Andai perubahan adalah kepastian

Sering terdengar lengkingan kalimat penyeru bahwa perubahan adalah kepastian. “Bergerak atau tergantikan” juga merupakan jargon sebuah organisasi mahasiswa yang tergolong besar, menandakan bahwa fitrah suatu lingkungan adalah berubah, dinamis, dan dengan harapan menuju pada kebaikan.

Akan tetapi, bagaimana halnya dengan sekelumit contoh di atas? Bukankah kondisi mereka tidak berubah? Buktinya, mereka itu tetap saja menjalani profesi yang telah puluhan tahun mereka lakoni untuk sekedar memutar

Perubahan adalah kepastian, namun ia juga merupakan pilihan. Mungkin ada sebagian orang beranggapan bahwa ia tidak memiliki kesempatan untuk berubah. Ada sebenarnya. Namun celah sempit bernama kesempatan itu alih-alih dilihat dari sisi bahwa ia membawa secercah harapan namun malah dipandang sebagai suatu kemustahilan untuk ditempuh dan diperjuangkan.

Batu yang keras sekalipun mampu berubah dengan ketabahan air. Maka tidak ada alasan bahwa manusia tidak bisa berubah. Kemampuan telah Allah berikan pada setiap diri bernama manusia. Kesempatan, telah Allah berikan 24 jam tiap harinya. Apa yang kurang? Tak lain, adalah kemauan kita, para pelaku perubahan untuk melakukan perubahan itu sendiri.

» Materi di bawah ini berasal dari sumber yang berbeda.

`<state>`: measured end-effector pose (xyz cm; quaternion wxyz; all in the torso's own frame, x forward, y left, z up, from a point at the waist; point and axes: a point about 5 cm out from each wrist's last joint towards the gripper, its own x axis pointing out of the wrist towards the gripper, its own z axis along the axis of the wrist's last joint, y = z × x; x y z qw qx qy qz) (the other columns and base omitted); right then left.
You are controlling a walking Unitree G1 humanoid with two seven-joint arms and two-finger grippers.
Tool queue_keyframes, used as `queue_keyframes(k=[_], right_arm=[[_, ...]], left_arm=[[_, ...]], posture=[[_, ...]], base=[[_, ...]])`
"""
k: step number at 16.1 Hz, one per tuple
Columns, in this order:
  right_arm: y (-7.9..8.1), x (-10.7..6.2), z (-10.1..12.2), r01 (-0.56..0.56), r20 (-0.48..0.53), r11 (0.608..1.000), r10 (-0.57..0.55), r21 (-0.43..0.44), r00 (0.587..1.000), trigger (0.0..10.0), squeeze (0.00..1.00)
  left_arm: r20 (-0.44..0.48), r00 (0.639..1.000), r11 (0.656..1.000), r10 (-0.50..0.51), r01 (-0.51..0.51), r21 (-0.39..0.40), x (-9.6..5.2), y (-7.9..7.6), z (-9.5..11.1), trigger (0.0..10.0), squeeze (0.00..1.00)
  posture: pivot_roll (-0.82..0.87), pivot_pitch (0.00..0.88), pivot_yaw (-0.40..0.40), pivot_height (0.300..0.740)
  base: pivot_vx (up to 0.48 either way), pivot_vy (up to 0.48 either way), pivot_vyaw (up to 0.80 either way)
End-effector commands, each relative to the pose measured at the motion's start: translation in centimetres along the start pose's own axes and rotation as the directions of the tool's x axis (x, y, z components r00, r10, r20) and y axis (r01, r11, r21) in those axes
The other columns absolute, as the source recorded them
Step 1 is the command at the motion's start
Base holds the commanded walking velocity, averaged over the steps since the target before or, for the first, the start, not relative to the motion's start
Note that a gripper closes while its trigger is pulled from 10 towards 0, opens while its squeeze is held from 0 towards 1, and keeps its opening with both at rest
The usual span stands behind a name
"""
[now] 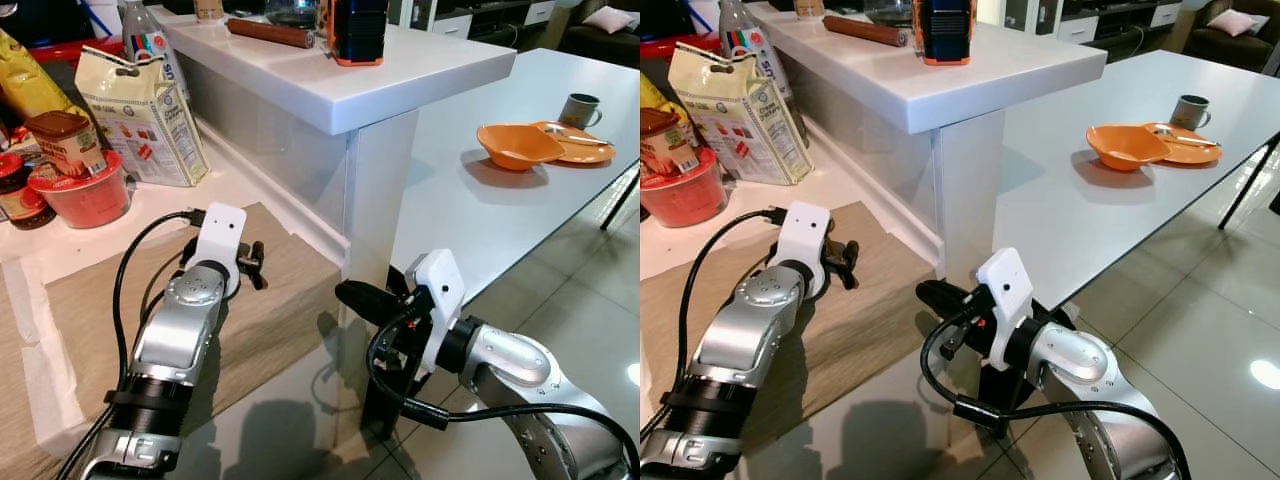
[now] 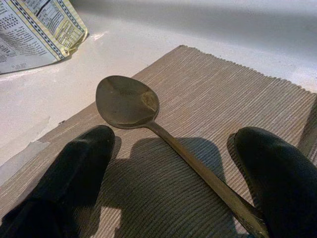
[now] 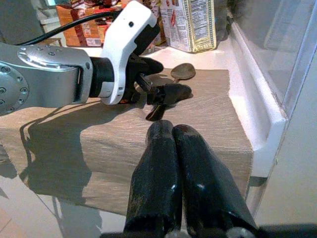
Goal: Setting the table
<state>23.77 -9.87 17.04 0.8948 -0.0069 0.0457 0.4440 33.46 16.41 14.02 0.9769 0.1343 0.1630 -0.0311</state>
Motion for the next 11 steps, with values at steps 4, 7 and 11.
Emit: queue_keyframes(k=[4, 7, 11], right_arm=[[0.05, 0.18, 0.05, -0.008, 0.005, 1.000, 0.008, -0.005, 1.000, 10.0, 0.00], [0.05, 0.18, 0.05, -0.008, 0.005, 1.000, 0.008, -0.005, 1.000, 10.0, 0.00], [0.05, 0.18, 0.05, -0.008, 0.005, 1.000, 0.008, -0.005, 1.000, 10.0, 0.00]], left_arm=[[-0.222, 0.975, 1.000, 0.009, -0.009, 0.002, -0.15, 0.30, -4.79, 10.0, 0.00], [-0.222, 0.975, 1.000, 0.009, -0.009, 0.002, -0.15, 0.30, -4.79, 10.0, 0.00], [-0.222, 0.975, 1.000, 0.009, -0.009, 0.002, -0.15, 0.30, -4.79, 10.0, 0.00]], posture=[[-0.03, 0.000, 0.029, 0.732], [-0.03, 0.000, 0.029, 0.732], [-0.03, 0.000, 0.029, 0.732]], base=[[0.000, 0.000, 0.00], [0.000, 0.000, 0.00], [0.000, 0.000, 0.00]])
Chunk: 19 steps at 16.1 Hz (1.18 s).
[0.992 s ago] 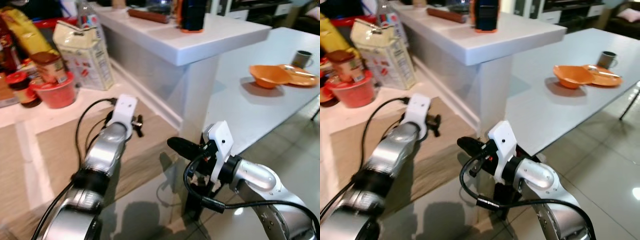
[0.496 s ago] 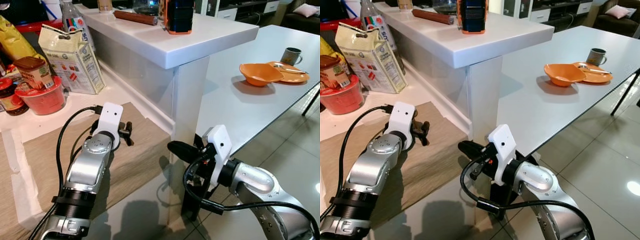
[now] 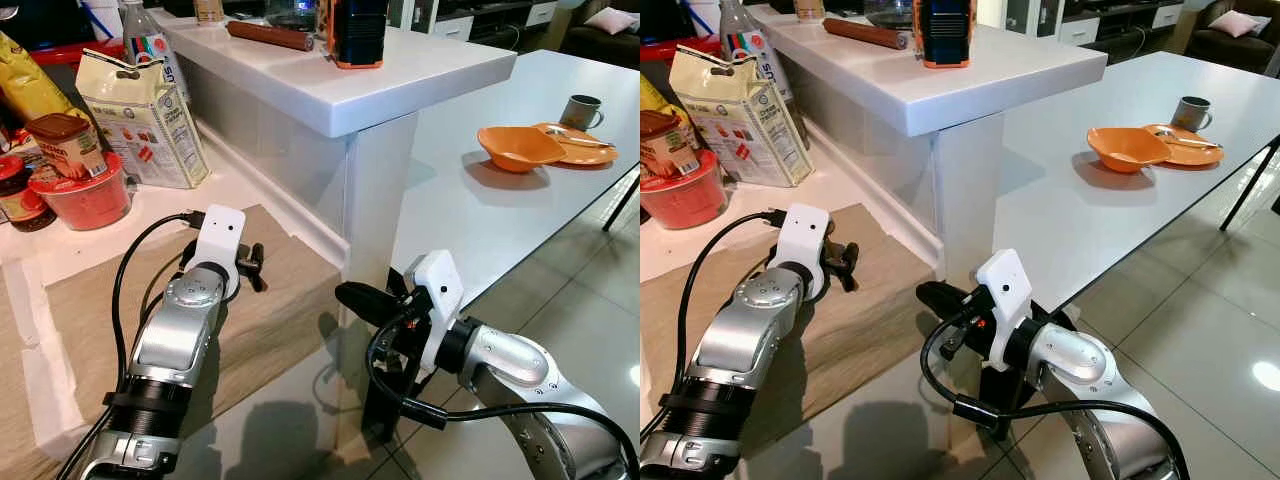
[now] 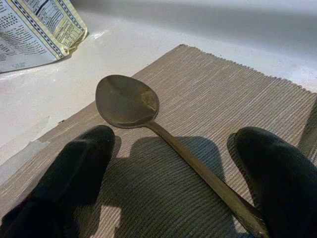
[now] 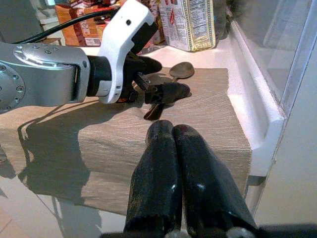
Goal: Setting the table
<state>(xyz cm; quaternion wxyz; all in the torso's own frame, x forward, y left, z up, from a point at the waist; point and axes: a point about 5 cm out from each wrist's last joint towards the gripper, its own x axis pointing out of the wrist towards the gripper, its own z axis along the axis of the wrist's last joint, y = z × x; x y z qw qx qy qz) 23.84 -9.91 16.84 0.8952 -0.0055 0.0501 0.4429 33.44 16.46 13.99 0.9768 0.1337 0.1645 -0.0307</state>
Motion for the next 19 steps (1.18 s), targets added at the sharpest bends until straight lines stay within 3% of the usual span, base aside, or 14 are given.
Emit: queue_keyframes(k=[1, 4, 5, 6, 8, 12, 19], right_arm=[[0.1, 0.1, 0.2, -0.010, 0.011, 1.000, 0.010, -0.012, 1.000, 10.0, 0.00], [0.1, 0.1, 0.2, -0.010, 0.011, 1.000, 0.010, -0.012, 1.000, 10.0, 0.00], [-0.8, 0.5, 0.4, 0.052, 0.025, 0.999, -0.052, -0.007, 0.998, 10.0, 0.00], [-1.1, 0.4, 0.5, 0.073, 0.024, 0.997, -0.073, -0.008, 0.997, 10.0, 0.00], [-1.0, 0.1, 0.4, 0.067, 0.014, 0.998, -0.066, -0.008, 0.998, 10.0, 0.00], [-0.7, 0.0, 0.2, 0.056, 0.008, 0.998, -0.056, -0.001, 0.998, 10.0, 0.00], [-0.6, 0.2, 0.1, 0.041, 0.000, 0.999, -0.041, 0.001, 0.999, 10.0, 0.00]], left_arm=[[-0.219, 0.976, 1.000, 0.009, -0.008, 0.003, -0.1, 0.3, -4.7, 10.0, 0.00], [-0.219, 0.976, 1.000, 0.009, -0.008, 0.003, -0.1, 0.3, -4.7, 10.0, 0.00], [0.034, 0.998, 0.980, 0.047, -0.039, -0.197, 1.5, -0.5, 1.1, 10.0, 0.00], [0.128, 0.989, 0.952, 0.072, -0.031, -0.304, 2.3, -1.1, 3.8, 10.0, 0.00], [0.121, 0.990, 0.936, 0.076, -0.029, -0.351, 2.4, -1.3, 4.2, 10.0, 0.00], [0.093, 0.991, 0.926, 0.096, -0.055, -0.373, 2.2, -2.3, 4.3, 10.0, 0.00], [-0.059, 0.995, 0.938, 0.082, -0.097, -0.334, 3.4, -4.3, 2.2, 10.0, 0.00]], posture=[[-0.03, 0.000, 0.029, 0.732], [-0.03, 0.000, 0.029, 0.732], [-0.09, 0.000, 0.013, 0.732], [-0.09, 0.000, 0.013, 0.732], [-0.10, 0.000, 0.015, 0.732], [-0.10, 0.000, 0.015, 0.732], [-0.10, 0.000, 0.011, 0.732]], base=[[0.000, 0.000, 0.00], [0.000, 0.000, 0.00], [0.000, 0.000, 0.00], [0.000, 0.000, 0.00], [0.000, 0.000, 0.00], [0.000, 0.000, 0.00], [0.000, 0.000, 0.00]])
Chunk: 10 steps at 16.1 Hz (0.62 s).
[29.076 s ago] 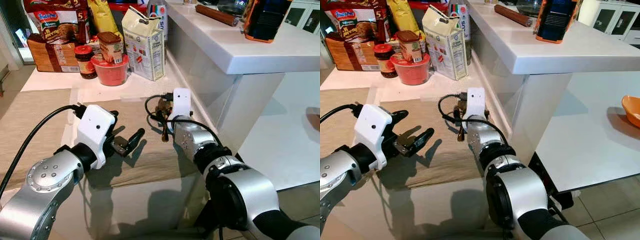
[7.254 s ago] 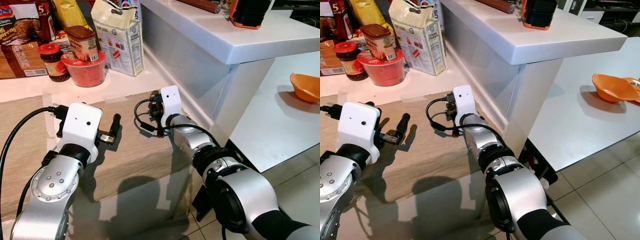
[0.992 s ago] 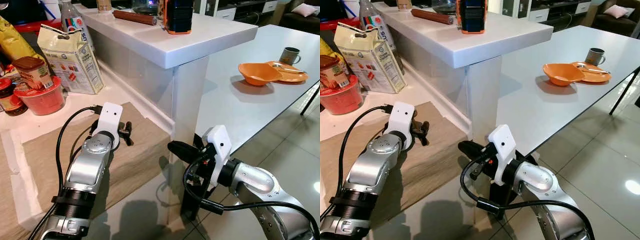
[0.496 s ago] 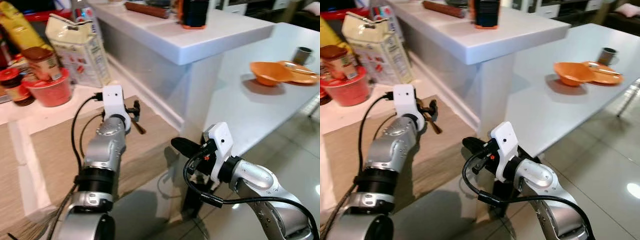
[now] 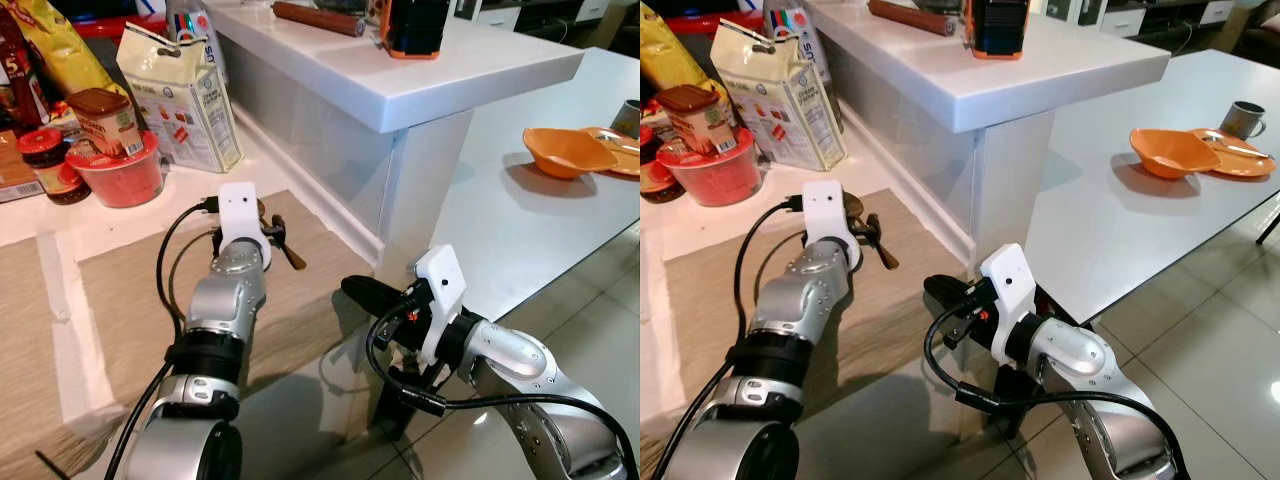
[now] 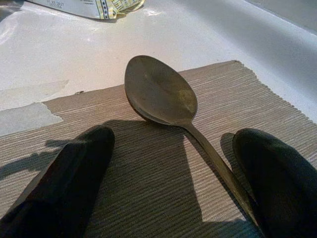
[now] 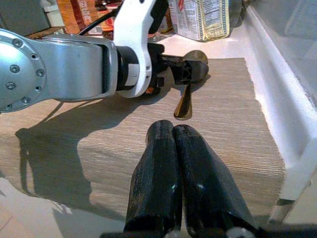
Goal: Setting the table
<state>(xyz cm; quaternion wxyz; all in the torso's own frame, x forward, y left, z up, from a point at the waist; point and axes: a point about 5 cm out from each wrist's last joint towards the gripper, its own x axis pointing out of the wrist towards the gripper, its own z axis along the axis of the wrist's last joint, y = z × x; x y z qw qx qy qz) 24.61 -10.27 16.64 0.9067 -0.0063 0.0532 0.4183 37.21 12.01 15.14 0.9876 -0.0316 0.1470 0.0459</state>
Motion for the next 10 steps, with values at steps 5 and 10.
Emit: queue_keyframes(k=[5, 10], right_arm=[[0.3, 0.0, 0.2, -0.012, 0.005, 1.000, 0.012, 0.000, 1.000, 10.0, 0.00], [0.4, 0.1, 0.1, -0.013, 0.005, 1.000, 0.013, 0.008, 1.000, 10.0, 0.00]], left_arm=[[-0.154, 0.987, 0.990, -0.054, 0.073, 0.123, 0.1, -1.2, -2.9, 10.0, 0.00], [-0.230, 0.970, 0.968, -0.082, 0.132, 0.213, 0.0, -0.4, -4.7, 10.0, 1.00]], posture=[[-0.10, 0.000, 0.016, 0.732], [-0.09, 0.000, 0.019, 0.732]], base=[[0.000, 0.000, 0.00], [0.000, 0.000, 0.00]])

Rasulullah, sang legendaris, melakukan perubahan besar pada kaumnya. Beliau mereformasi kejahiliyahan yang ada di sana menuju ketundukan rabbani. Beliau mengalihkan arus potensi bangsa Arab yang luar biasa; fisik penduduknya yang kuat, hapalan mereka lekat, tekad dan kekerabatan yang luar biasa, dll menjadi kekuatan dahsyat dalam garis pembelaan terhadap Sang Haq. Maka beliaulah sang perubah.

Dan kembali pada kita sebagai pribadi. Apa yang kita lakukan pada diri kita untuk merubah hidup kita, untuk merubah bangsa kita menjadi lebih baik?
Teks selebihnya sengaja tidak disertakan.